Try it: The entire listing below is to be reproduced exactly.

Collected data:
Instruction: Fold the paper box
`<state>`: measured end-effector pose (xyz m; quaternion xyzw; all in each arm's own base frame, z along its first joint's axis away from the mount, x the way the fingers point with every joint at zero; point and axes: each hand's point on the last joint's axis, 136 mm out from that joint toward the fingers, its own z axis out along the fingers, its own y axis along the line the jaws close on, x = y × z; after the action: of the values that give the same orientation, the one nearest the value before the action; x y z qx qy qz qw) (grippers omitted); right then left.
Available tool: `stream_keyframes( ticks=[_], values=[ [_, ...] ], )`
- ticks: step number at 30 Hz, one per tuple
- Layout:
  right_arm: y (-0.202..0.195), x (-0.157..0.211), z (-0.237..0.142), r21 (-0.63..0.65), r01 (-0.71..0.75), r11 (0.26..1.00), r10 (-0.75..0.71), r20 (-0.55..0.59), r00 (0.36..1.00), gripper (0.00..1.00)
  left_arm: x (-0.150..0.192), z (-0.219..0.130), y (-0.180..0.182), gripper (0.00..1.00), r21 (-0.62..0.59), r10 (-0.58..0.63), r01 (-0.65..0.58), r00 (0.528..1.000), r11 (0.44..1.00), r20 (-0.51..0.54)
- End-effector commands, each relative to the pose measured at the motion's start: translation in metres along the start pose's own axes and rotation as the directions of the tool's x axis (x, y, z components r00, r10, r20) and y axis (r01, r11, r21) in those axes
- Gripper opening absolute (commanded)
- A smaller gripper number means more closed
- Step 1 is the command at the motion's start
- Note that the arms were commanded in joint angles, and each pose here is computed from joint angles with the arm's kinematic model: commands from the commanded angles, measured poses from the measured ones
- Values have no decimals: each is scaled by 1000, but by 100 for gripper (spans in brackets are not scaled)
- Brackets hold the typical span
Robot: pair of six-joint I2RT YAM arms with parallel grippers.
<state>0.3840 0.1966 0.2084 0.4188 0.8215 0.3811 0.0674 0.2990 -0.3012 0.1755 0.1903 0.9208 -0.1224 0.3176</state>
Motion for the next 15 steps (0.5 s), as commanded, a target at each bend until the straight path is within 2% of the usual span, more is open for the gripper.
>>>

Written reply:
Instruction: Fold the paper box
`<state>`: measured end-effector pose (xyz m; quaternion xyzw; all in each arm's own base frame, z along its first joint's axis away from the mount, x the way the fingers point with every joint at zero; point and axes: each hand's point on the last joint's axis, 136 mm out from that joint toward the fingers, its own z axis out along the fingers, its own y axis along the line the jaws close on, x = y × z; after the action: of the values that give the same orientation, the one nearest the value before the action; x y z qx qy qz qw) (grippers omitted); right then left.
Available tool: `stream_keyframes( ticks=[_], values=[ [_, ...] ], )`
- ticks: step number at 30 Hz, one per tuple
- Layout:
  right_arm: y (-0.202..0.195), x (-0.157..0.211), z (-0.237..0.142), r21 (-0.63..0.65), r01 (-0.71..0.75), r11 (0.26..1.00), r10 (-0.75..0.71), r20 (-0.55..0.59), r00 (0.36..1.00), gripper (0.00..1.00)
  left_arm: x (-0.150..0.192), z (-0.219..0.130), y (-0.180..0.182), gripper (0.00..1.00), r21 (-0.62..0.59), r10 (-0.58..0.63), r01 (-0.65..0.58), r00 (0.528..1.000), r11 (0.44..1.00), r20 (-0.51..0.54)
- End-effector commands, each relative to the pose measured at the motion's start: translation in metres along the start pose's own axes and rotation as the directions of the tool's x axis (x, y, z components r00, r10, r20) and y axis (r01, r11, r21) in those axes
- Gripper opening absolute (commanded)
- A smaller gripper number means more closed
- Step 1 is the command at the motion's start
- Note that the arms were commanded in joint angles, and each pose here is computed from joint angles with the arm's kinematic model: commands from the commanded angles, measured poses from the measured ones
- Values have no decimals: each is scaled by 1000, but by 100 for gripper (spans in brackets are not scaled)
- Brackets hold the typical span
Robot: pair of six-joint I2RT YAM arms with parallel grippers.
<state>0.3840 0.1966 0.2084 0.4188 0.8215 0.3811 0.0674 0.2990 -0.3012 0.1755 0.1903 0.9208 -0.1224 0.3176</state>
Motion for the next 15 steps (0.5 s), as commanded, a target at each bend until the straight path is within 2% of the usual span, more is open for the gripper.
>>>

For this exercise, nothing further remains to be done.